Project Overview |

Ken-ichi Kawarabayashi, Research Director

(Professor, National Institute of Informatics)

Research Period: October 2012 to March 2018

Large-scale networks are now used by nearly a billion users and form an indispensable part of modern society. Such large networks include the web structures of the Internet, and social networks like Facebook and Twitter. All these networks are expanding rapidly and are expected to grow to a scale of more than 10 billion users in the near future.

The growth in the volume of information on these expanding networks exceeds the speed of hardware evolution. Current data algorithms will soon be unable to process the volume of information for so called “big data” at a practical speed, particularly for a network on the scale of 10 billion users (10^{10}-class network). Thus, development of high-speed data processing algorithms is an urgent task.

With this backdrop, the Kawarabayashi Large Graph Project aims to develop such high-speed data processing algorithms. In this project, we understand a large-scale network to mean a structure with nodes connected by edges; in other words, we regard the overall network as a massive graph with more than 10 billion nodes. Based on this, the project endeavors to establish algorithms by analyzing this massive graph using cutting-edge mathematical approaches, including theoretical computer science and discrete mathematics.

The project is working to achieve the following four targets:

(1) Shorten the route search processing time by developing a preprocessing algorithm based on up-to-date theoretical studies on finding the shortest path between two points in large traffic/road networks and thereby establish data structures of a size that can be practically processed.

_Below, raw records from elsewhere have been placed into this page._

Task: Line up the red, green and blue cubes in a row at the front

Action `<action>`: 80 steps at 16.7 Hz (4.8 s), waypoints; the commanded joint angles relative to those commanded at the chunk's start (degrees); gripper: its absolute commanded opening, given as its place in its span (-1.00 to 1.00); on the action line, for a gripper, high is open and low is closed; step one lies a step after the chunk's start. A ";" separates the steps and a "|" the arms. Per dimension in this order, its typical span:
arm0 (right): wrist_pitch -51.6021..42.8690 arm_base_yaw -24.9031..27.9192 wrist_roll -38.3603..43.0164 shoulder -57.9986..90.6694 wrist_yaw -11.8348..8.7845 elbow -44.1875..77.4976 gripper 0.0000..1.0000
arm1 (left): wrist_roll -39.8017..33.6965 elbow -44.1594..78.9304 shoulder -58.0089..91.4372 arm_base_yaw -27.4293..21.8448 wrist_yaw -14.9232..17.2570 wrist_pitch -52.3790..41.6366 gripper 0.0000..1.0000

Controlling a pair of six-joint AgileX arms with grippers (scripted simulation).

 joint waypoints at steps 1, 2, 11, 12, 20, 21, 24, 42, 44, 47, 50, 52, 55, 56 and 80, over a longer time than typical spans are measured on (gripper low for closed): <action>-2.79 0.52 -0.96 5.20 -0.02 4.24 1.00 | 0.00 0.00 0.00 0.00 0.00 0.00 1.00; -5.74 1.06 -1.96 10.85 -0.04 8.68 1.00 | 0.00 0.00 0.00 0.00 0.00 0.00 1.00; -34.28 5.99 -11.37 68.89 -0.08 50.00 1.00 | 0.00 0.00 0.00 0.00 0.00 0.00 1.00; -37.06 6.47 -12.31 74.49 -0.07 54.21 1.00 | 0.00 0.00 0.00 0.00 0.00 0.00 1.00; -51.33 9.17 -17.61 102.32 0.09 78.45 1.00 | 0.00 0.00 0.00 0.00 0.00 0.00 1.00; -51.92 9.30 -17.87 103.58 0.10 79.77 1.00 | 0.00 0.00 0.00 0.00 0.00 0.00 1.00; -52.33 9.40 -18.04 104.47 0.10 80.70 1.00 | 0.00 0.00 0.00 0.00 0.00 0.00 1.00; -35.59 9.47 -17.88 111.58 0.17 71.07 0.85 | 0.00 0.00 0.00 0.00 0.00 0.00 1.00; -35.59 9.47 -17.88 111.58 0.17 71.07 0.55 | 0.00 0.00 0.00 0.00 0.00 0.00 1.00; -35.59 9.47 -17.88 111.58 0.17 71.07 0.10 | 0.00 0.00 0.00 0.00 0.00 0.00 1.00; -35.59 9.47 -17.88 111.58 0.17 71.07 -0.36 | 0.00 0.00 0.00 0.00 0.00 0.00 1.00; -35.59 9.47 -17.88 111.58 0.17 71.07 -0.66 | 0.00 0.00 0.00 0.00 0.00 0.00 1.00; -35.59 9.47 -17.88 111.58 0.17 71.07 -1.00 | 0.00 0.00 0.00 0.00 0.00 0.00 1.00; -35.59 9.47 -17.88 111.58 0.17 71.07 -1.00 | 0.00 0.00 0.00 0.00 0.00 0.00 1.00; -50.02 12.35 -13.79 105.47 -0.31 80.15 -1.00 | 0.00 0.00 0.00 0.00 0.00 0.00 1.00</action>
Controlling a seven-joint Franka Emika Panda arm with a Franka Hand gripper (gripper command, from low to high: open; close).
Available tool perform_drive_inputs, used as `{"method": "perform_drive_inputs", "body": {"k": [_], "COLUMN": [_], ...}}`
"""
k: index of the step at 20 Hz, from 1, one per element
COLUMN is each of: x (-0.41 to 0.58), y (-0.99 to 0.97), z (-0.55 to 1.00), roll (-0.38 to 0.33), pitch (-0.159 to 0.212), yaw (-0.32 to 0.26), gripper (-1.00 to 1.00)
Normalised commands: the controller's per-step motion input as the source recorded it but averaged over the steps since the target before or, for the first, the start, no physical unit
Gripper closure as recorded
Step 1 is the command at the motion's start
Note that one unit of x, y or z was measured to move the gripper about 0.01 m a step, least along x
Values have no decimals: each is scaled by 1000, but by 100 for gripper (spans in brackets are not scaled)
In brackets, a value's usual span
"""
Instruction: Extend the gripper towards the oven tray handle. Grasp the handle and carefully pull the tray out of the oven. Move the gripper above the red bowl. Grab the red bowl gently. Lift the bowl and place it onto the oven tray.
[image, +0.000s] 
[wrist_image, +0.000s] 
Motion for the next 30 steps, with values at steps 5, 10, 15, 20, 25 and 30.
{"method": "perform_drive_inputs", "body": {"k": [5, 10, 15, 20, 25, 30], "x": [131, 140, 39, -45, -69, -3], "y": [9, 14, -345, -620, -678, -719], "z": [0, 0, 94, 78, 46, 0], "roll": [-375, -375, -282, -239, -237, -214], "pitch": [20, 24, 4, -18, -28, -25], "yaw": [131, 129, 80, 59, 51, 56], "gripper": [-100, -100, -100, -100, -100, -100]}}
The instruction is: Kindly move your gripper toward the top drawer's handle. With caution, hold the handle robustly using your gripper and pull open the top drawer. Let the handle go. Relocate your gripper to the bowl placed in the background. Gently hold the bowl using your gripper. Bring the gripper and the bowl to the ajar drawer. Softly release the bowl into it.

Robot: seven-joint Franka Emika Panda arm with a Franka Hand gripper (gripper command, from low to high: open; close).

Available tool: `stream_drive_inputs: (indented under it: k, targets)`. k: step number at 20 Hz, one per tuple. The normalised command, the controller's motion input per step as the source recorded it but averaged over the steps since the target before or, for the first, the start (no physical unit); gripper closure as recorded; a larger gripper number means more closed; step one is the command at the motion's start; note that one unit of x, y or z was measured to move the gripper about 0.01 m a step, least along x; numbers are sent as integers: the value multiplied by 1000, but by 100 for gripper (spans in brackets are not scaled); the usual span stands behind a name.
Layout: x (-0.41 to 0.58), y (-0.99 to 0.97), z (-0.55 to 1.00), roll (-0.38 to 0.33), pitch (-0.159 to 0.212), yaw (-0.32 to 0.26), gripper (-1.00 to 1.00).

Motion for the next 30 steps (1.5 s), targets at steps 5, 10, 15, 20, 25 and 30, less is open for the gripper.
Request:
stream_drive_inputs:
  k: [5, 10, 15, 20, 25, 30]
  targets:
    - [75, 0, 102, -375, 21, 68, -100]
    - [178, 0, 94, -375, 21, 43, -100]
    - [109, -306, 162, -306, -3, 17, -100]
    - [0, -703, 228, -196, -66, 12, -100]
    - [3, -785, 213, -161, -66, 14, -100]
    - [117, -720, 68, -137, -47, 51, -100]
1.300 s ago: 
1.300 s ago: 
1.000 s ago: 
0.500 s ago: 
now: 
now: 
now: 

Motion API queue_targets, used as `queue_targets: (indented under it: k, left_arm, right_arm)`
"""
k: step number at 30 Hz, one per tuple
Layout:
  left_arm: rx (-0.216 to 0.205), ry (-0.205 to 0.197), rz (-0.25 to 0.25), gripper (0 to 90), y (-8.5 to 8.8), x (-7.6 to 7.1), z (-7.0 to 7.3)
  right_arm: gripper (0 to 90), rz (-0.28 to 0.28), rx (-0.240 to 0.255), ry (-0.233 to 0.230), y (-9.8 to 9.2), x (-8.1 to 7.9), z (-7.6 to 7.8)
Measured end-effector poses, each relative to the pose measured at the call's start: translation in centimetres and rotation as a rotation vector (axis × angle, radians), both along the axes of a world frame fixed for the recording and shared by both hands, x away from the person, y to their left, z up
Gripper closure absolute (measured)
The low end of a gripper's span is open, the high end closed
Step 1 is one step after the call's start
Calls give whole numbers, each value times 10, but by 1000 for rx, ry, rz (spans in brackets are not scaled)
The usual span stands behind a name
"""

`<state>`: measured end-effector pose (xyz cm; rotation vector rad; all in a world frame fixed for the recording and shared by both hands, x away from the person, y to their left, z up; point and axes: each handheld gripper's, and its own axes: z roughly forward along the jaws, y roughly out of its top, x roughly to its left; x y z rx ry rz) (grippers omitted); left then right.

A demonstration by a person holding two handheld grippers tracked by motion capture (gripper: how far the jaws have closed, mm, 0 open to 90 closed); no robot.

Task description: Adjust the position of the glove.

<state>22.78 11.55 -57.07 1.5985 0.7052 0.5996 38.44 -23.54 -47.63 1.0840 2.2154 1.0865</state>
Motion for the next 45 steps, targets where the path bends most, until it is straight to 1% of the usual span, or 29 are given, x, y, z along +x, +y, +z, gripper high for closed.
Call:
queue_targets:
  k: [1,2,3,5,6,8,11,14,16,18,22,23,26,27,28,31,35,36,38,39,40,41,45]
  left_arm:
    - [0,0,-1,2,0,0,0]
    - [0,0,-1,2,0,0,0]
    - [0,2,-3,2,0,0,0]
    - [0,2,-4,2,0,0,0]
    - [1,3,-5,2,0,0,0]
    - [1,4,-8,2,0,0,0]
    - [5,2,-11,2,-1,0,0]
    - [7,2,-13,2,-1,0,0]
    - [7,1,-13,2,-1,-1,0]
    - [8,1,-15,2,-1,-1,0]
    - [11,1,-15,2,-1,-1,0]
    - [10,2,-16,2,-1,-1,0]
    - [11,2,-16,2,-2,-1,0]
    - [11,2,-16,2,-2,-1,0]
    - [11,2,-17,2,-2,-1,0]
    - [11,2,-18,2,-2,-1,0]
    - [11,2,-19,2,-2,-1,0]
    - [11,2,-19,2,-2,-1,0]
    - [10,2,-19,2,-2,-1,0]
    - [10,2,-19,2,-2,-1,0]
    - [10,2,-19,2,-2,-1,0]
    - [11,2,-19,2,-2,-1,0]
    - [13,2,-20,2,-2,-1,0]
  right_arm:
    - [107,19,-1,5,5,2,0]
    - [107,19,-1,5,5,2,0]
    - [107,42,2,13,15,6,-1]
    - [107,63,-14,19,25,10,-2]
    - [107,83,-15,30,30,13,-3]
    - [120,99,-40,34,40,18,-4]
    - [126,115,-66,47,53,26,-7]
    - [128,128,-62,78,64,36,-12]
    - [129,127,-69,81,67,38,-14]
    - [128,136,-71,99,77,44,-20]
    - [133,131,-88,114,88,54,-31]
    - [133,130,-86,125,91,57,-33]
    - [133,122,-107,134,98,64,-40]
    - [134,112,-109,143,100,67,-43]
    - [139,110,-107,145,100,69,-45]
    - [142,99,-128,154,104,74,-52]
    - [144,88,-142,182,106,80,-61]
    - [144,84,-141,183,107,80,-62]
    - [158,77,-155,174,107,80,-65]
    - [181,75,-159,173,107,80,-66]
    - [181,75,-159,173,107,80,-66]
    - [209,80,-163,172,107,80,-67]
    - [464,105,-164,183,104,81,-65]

(2) Develop a model to predict how web structures and social networks will grow in the near future, something that is currently difficult to achieve as their changes and expansion are so rapid.

(3) Develop an algorithm that can provide high-speed computation in environments with limited working memory, such as mobile phones and PCs, where High Performance Computers (HPC) are not available for data analysis.

(4) Within the frame of large-scale network analysis, theoretically examine the degree of application of a heuristic approach (experience-based techniques to gain a reasonable solution even though it may not be the best), which we believe will contribute to increasing the speed of algorithm processing.

Through such research, the project aims to establish new mathematical theories, as well as to demonstrate the effectiveness of theoretical studies in network analysis. Further, we are endeavoring to identify ways to address a variety of problems that cannot be solved by conventional methods due to the amount of data to be processed. This should also lead to solutions for the traffic network and the web structure analysis, bioinformatics, and contribute to analyses to identify efficient information transmission methods in disasters.

The project is also expected to contribute to realizing an environment where individuals can gain the optimum results and effects from analysis of massive data volumes, such as sensing data, and move towards delivering its strategic target: “development of core technologies to realize an information environment in harmony with human beings”